George Fernandes: That was a mistake.
Karan Thapar: It shouldn’t have happened.
George Fernandes: It shouldn’t have.
Karan Thapar: Today there is a lot of controversy about the Barak missiles that were ordered when you were defence minister. Are you being picked up on and targeted by your enemies?
George Fernandes:Yes that’s what is happening and I know from where it has come up.
Karan Thapar: Where is it come from?
George Fernandes: It comes only from one place - the Congress.
Karan Thapar: Why is Congress targeting you.
George Fernandes: Because it hates me firstly and it hates me because I bring out there corruption. If you remember that they called me that I was making money on the coffins, I was drinking blood of the jawans and making money. Congress and its supporters went on preventing me from doing my job as minister and the president of their party would lead them.
Karan Thapar: Is there a personal animosity between you and Sonia Gandhi?
George Fernandes: I have no animosity. I stand for truth, where truth is not I am not.
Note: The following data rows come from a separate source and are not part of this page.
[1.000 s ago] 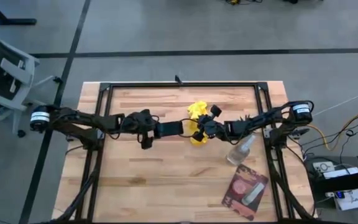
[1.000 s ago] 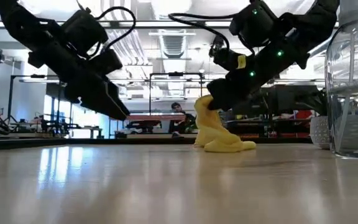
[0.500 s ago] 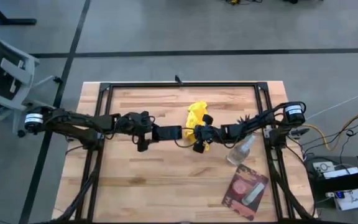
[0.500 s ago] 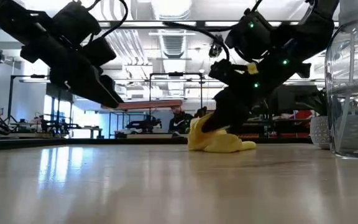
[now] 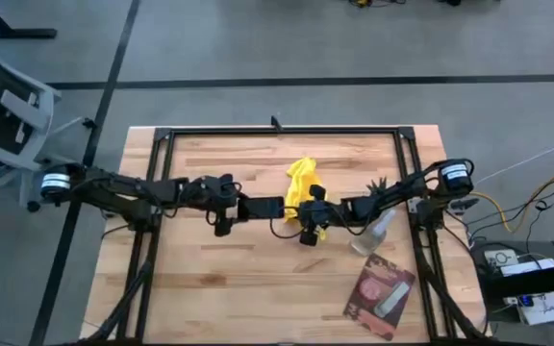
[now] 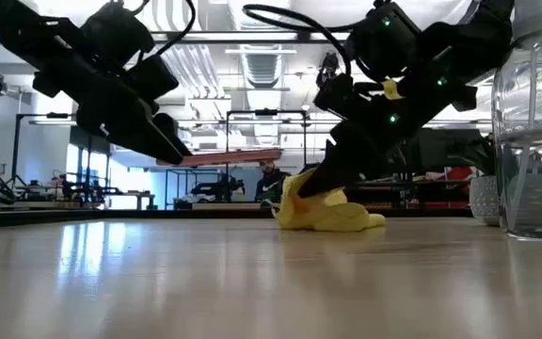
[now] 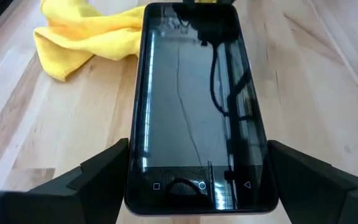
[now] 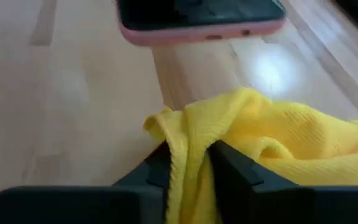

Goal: Apply microfiber cloth
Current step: Wipe the back of the pink cellphone with a microfiber cloth

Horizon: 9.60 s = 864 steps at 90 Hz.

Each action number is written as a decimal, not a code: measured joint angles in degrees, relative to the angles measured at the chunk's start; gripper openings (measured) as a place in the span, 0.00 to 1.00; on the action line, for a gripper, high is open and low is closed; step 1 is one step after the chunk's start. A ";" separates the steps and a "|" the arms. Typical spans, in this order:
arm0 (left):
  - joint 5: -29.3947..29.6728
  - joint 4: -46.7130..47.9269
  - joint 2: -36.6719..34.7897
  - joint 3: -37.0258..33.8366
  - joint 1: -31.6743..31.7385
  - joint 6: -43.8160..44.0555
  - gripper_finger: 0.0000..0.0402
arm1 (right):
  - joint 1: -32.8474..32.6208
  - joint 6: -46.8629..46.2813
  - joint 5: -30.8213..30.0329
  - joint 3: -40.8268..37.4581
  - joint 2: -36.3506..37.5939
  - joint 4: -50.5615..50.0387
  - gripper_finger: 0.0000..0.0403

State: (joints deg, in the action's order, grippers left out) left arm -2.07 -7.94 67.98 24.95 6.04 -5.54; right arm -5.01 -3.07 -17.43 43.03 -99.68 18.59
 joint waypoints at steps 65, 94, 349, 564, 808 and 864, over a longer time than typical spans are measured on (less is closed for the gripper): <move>10.81 -6.75 8.10 -0.02 0.00 -6.62 0.80 | -0.09 4.98 -6.42 24.58 0.02 -46.01 0.54; 15.96 -9.11 8.48 0.39 0.09 -2.40 0.80 | 0.02 7.74 -6.64 29.06 0.07 -44.88 0.47; 6.45 -8.16 7.52 2.99 -2.51 -2.28 0.80 | 6.92 15.20 8.64 35.30 -7.27 -46.96 0.97; 52.71 -1.39 -1.95 3.13 -25.64 -25.72 0.87 | 6.88 -17.62 33.90 37.18 -10.82 -45.24 0.77; 91.32 -7.45 1.64 9.42 -36.30 -50.90 0.87 | 11.43 -70.16 52.96 54.14 -13.38 -23.61 0.77; 92.13 -7.22 1.69 9.71 -36.26 -48.88 0.87 | 13.08 -76.72 52.39 54.18 -14.38 -21.93 0.77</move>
State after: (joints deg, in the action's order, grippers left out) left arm 90.06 -15.17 69.67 34.66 -30.22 -54.42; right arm 8.07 -79.79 34.96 97.21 -114.06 -3.34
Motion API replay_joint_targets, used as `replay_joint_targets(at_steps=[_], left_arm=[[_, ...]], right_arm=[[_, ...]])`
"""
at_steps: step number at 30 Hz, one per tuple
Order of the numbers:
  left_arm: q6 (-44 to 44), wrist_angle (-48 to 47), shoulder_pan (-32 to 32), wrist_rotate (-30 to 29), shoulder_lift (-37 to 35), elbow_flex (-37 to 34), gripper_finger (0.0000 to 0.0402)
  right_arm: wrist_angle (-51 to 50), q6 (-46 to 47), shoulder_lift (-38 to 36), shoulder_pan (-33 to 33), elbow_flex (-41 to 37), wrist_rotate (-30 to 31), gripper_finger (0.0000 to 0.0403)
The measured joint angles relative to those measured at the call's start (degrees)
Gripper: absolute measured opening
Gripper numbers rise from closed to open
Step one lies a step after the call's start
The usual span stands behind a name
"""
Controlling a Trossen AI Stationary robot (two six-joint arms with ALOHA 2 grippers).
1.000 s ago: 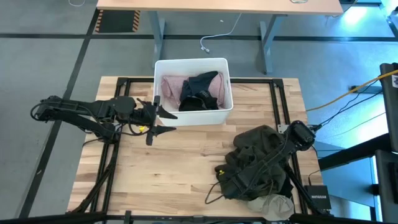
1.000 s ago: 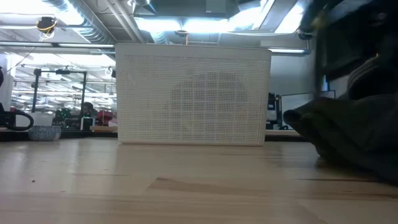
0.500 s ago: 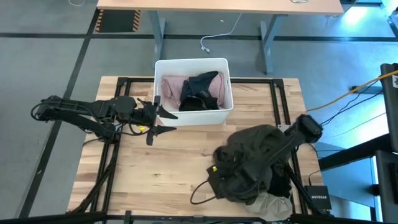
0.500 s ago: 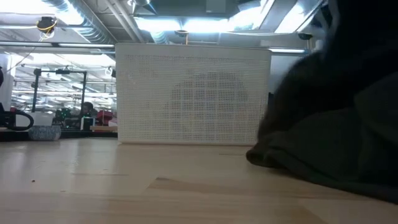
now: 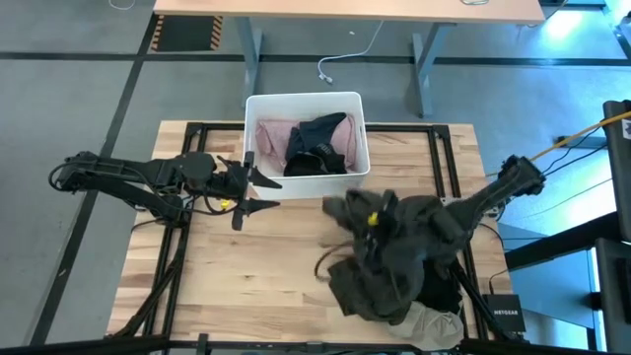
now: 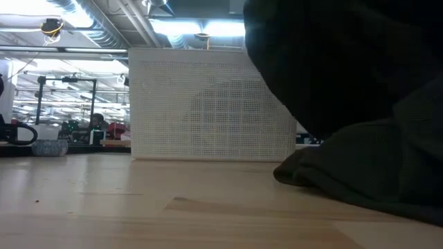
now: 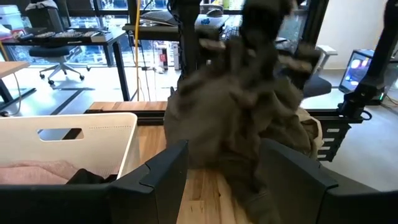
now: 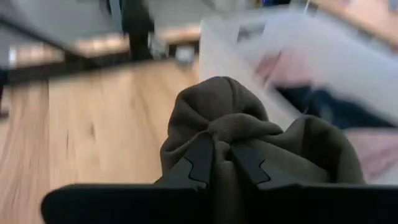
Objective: Sort clothes
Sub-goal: Put the black jacket into the white laundry bin
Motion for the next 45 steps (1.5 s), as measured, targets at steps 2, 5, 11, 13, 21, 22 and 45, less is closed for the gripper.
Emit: replay_joint_targets(at_steps=[2,5,11,13,21,22,45], left_arm=[[0.0,0.3,0.0,0.0,0.0,0.0,0.0194],[0.0,0.6,0.0,0.0,0.0,0.0,0.0194],[0.0,0.9,0.0,0.0,0.0,0.0,0.0194],[0.0,0.9,0.0,0.0,0.0,0.0,0.0194],[-0.6,-0.3,0.0,0.0,0.0,0.0,0.0194],[-1.2,-0.9,0.0,0.0,0.0,0.0,0.0194],[-1.8,-4.4,0.0,0.0,0.0,0.0,0.0194]], right_arm=[[5.8,-6.7,-2.2,-2.7,0.1,0.0,0.0030],[12.6,-17.1,-3.9,-6.9,3.0,-0.8,0.0030],[20.7,-35.6,-2.9,-16.7,16.0,-6.6,0.0030],[23.2,-39.9,-1.8,-20.7,20.8,-9.5,0.0030],[27.2,-42.4,6.1,-35.8,34.3,-25.1,0.0030],[26.9,-42.1,7.0,-36.9,34.3,-25.2,0.0030],[-17.4,-28.0,16.3,-35.7,42.7,-27.3,0.0259]])
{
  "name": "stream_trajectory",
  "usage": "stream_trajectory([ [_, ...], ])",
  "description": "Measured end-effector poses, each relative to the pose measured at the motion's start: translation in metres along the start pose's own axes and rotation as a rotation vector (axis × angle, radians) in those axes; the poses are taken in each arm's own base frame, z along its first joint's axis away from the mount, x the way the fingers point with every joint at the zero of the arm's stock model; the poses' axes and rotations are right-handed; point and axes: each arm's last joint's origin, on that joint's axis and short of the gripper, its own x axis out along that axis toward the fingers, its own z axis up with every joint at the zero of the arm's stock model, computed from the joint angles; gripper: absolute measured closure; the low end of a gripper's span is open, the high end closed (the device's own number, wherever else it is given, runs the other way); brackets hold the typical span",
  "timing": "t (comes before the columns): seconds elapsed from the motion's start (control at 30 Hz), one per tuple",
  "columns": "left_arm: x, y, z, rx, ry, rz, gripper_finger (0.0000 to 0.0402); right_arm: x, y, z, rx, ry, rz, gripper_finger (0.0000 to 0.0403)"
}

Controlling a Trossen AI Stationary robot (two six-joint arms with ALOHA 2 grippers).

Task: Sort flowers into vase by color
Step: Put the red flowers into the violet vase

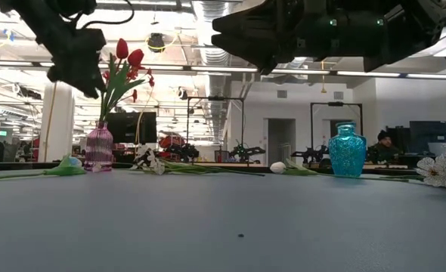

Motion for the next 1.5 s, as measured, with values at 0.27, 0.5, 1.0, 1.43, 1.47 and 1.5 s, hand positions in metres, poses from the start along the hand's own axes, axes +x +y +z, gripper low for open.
stream_trajectory([
  [0.27,0.003,-0.038,-0.023,0.036,0.187,-0.413,0.0203,-0.001,0.005,0.000,0.000,0.000,0.015,0.0198],
  [0.5,-0.008,-0.071,-0.048,0.083,0.324,-0.508,0.0203,-0.002,0.014,0.000,0.000,0.000,0.043,0.0198],
  [1.0,-0.035,-0.129,-0.115,0.581,0.564,-0.659,0.0203,-0.002,0.018,0.000,0.009,0.001,0.055,0.0198],
  [1.43,-0.006,-0.168,-0.188,1.101,0.898,-0.501,0.0203,-0.002,0.018,0.000,0.010,0.002,0.055,0.0198],
  [1.47,-0.005,-0.170,-0.189,1.127,0.904,-0.497,0.0203,-0.002,0.018,0.000,0.010,0.002,0.055,0.0198],
  [1.5,-0.004,-0.172,-0.190,1.158,0.911,-0.494,0.0203,-0.002,0.019,0.000,0.010,0.002,0.056,0.0198],
])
Karan Thapar: Are you saying she stands for lies?
George Fernandes: Yes.
Karan Thapar: Your are saying she is a liar.
George Fernandes: Yes she is a liar.
Karan Thapar: Sonia Gandhi is a liar?
George Fernandes: Absolute Liar. I can give you ‘N’ number of matters where she has lied. I will tell you why I am saying this. When our government fell and the Congress government came, I told Dr Manmohan Singh to take this matter in your hands and tell me where I have taken money or anything.
Karan Thapar: What did he do?
George Fernandes: He send that letter to the then defence minister and then nothing came. He also didn’t reply. I wrote another letter and then it was sent to Antony. They are all good persons. And they also must have been told ‘you don’t just write’.
Karan Thapar: You mean Sonia Gandhi stopped them.
George Fernandes:Yes.
Karan Thapar: Which is why you think she is picking on you.
George Fernandes:Yes of course.
Karan Thapar: I believe you are writing your own autobiography.
George Fernandes: Yes.
Karan Thapar: When will it be published.
George Fernandes: It may take a year or more.
Karan Thapar: Is it going to reveal everything.
George Fernandes: Everything.
Karan Thapar: Your whole life.
George Fernandes: My whole life and of some others.
Karan Thapar: So many reputations will hang as a result.
George Fernandes: Yes.
Karan Thapar: Will you be open and frank about Tehelka.
George Fernandes: That’s to be seen then.
Karan Thapar: And will you open and frank about the Janata government and the Vajpayee government?
George Fernandes: Whatever there is that has to be brought out, I will bring it out.
Karan Thapar: So all the truth will be told.
George Fernandes: Yes.
Karan Thapar: And therefore many people’s reputations could suffer as a result.
George Fernandes: Yes.
Karan Thapar: A pleasure talking to you on Devil’s Advocate.